Not one thing over any other. It is nice to immerse yourself in something, absorb the knowledge and meet good people. It is imperative to always be fertilising your mind and challenge yourself because these sorts of things are about personal growth and development, which is rewarding and fulfilling.

Q. Is global food security something you think about when you’re farming?

It is. Farmers have an important role to play, providing sustainable production and good nutrition to our own country and the world.

Q. Farmers attending the programme are from Argentina, Australia, Brazil, Canada, Ecuador, Ireland, Kenya, the Netherlands, Peru, the United States and Zimbabwe. Do you think you will be able to learn something from them?

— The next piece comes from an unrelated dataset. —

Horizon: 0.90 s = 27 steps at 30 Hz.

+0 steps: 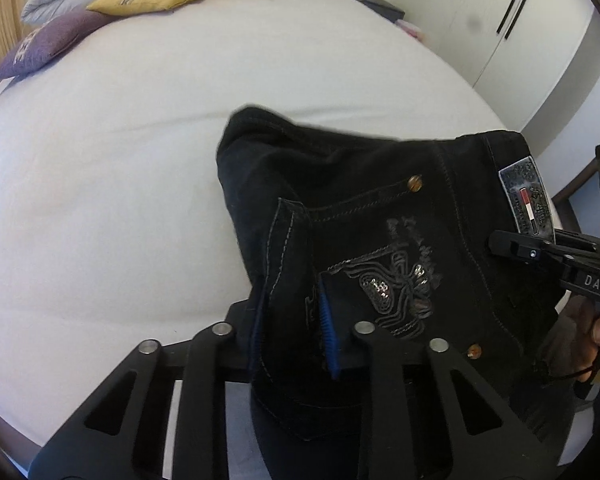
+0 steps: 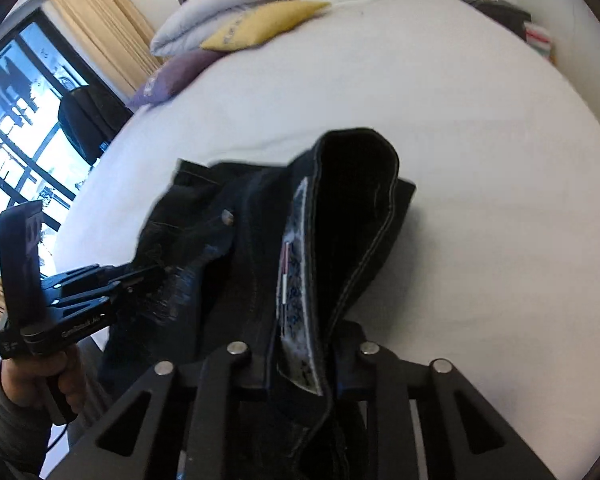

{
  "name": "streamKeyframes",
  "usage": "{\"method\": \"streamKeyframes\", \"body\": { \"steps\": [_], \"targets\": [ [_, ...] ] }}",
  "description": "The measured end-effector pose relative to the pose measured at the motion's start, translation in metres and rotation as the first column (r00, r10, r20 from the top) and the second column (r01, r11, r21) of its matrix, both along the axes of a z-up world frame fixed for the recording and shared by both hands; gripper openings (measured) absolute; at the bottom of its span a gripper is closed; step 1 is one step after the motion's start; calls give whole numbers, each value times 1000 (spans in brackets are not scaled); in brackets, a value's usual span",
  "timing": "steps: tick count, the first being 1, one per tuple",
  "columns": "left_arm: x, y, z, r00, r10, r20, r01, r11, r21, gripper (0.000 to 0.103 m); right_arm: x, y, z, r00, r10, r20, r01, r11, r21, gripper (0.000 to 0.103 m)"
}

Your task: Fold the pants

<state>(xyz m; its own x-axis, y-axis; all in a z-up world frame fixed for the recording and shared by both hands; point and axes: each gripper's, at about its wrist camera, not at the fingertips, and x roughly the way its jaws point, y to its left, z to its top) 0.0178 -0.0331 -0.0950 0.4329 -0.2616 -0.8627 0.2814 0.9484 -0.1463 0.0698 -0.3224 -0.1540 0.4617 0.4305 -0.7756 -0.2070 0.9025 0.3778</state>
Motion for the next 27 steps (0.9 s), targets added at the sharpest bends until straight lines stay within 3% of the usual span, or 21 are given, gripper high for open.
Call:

When you put elite people in a room, even though there are geographic differences, the challenges can be similar so it is always fascinating to see how someone from the other side of the world has challenges in their business and how similar they are to your own and you only have to pick up one gold nugget or relationship and it can really influence your business.

Q. Do you see a sustainable future for sheep and beef farming?

I'm an eternal optimist and I know there is a lot of negativity around price and markets currently, but pricing cycles always go in ebbs and flows. The long-term strategy for supplying a high-end protein to the world will continue to grow so I think we are in a good position for what we do here in New Zealand, which, by-in-large is very efficient, environmentally friendly, audited to the highest levels. I reckon if you are supplying a leading-edge product like lamb into the global market and we have the backing of auditing and certification processes, we will be in a good spot but we’ve got to keep moving and getting better and better.